### Task objective:
Copy out the entire listing below exactly, but without its pictures.

### Stored data:
══════════
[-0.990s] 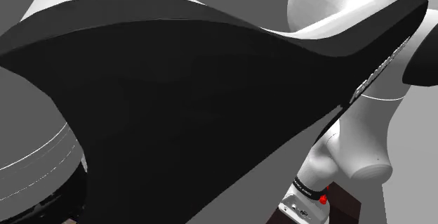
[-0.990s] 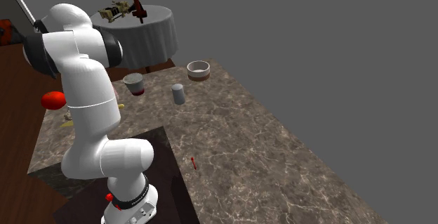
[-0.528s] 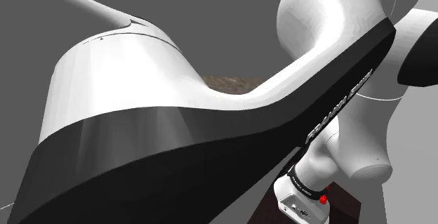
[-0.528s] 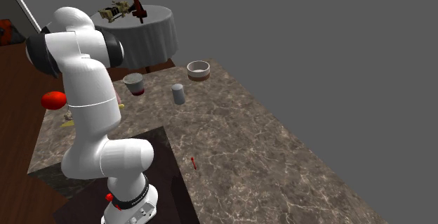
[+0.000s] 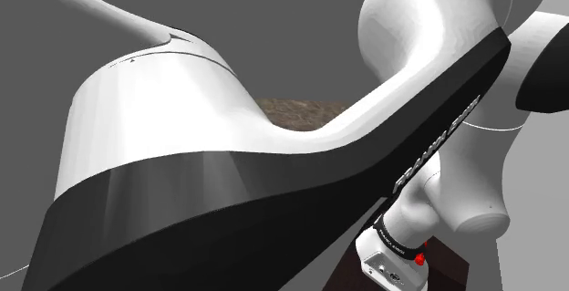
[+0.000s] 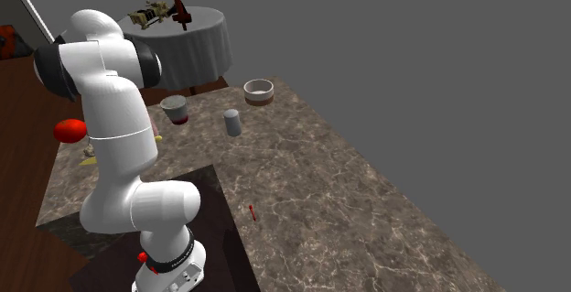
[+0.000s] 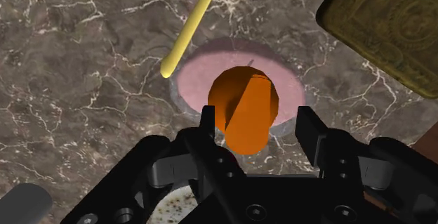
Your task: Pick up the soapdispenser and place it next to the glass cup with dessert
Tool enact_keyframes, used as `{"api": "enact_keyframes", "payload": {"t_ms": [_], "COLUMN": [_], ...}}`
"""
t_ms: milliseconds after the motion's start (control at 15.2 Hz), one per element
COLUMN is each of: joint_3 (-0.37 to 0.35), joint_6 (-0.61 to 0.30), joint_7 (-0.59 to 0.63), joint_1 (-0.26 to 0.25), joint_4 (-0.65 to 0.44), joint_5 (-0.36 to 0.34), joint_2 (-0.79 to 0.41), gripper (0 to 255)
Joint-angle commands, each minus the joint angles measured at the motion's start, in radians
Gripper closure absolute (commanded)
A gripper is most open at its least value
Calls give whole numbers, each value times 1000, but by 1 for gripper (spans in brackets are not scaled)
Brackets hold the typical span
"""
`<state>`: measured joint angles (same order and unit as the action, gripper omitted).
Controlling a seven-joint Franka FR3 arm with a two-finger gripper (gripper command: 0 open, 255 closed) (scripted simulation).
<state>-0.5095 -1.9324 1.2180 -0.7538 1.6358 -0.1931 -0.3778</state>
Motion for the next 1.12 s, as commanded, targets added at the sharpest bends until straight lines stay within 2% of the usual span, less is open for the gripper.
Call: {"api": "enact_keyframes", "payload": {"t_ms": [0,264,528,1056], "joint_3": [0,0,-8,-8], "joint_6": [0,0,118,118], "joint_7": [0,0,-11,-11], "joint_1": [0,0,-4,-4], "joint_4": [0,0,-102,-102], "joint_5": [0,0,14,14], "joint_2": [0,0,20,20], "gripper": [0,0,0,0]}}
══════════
### Your solution:
[-0.990s] 
[-0.990s] 
[-0.528s] 
[-0.528s] 
[+0.000s] 
[+0.000s] 
[+0.000s] 
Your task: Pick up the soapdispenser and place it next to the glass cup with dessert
Tool enact_keyframes, used as `{"api": "enact_keyframes", "payload": {"t_ms": [_], "COLUMN": [_], ...}}`
"""
t_ms: milliseconds after the motion's start (control at 15.2 Hz), one per element
COLUMN is each of: joint_3 (-0.37 to 0.35), joint_6 (-0.61 to 0.30), joint_7 (-0.59 to 0.63), joint_1 (-0.26 to 0.25), joint_4 (-0.65 to 0.44), joint_5 (-0.36 to 0.34), joint_2 (-0.79 to 0.41), gripper (0 to 255)
Joint-angle commands, each minus the joint angles measured at the motion's start, in radians
Gripper closure absolute (commanded)
A gripper is most open at its least value
Calls give whole numbers, each value times 1000, but by 1 for gripper (spans in brackets are not scaled)
Brackets hold the typical span
"""
`<state>`: measured joint angles (same order and unit as the action, gripper omitted).
Controlling a seven-joint Franka FR3 arm with a two-finger gripper (gripper command: 0 open, 255 closed) (scripted simulation).
<state>-0.5095 -1.9324 1.2180 -0.7538 1.6358 -0.1931 -0.3778</state>
Motion for the next 1.12 s, as commanded, targets added at the sharpest bends until straight lines stay within 2% of the usual span, less is open for the gripper.
Call: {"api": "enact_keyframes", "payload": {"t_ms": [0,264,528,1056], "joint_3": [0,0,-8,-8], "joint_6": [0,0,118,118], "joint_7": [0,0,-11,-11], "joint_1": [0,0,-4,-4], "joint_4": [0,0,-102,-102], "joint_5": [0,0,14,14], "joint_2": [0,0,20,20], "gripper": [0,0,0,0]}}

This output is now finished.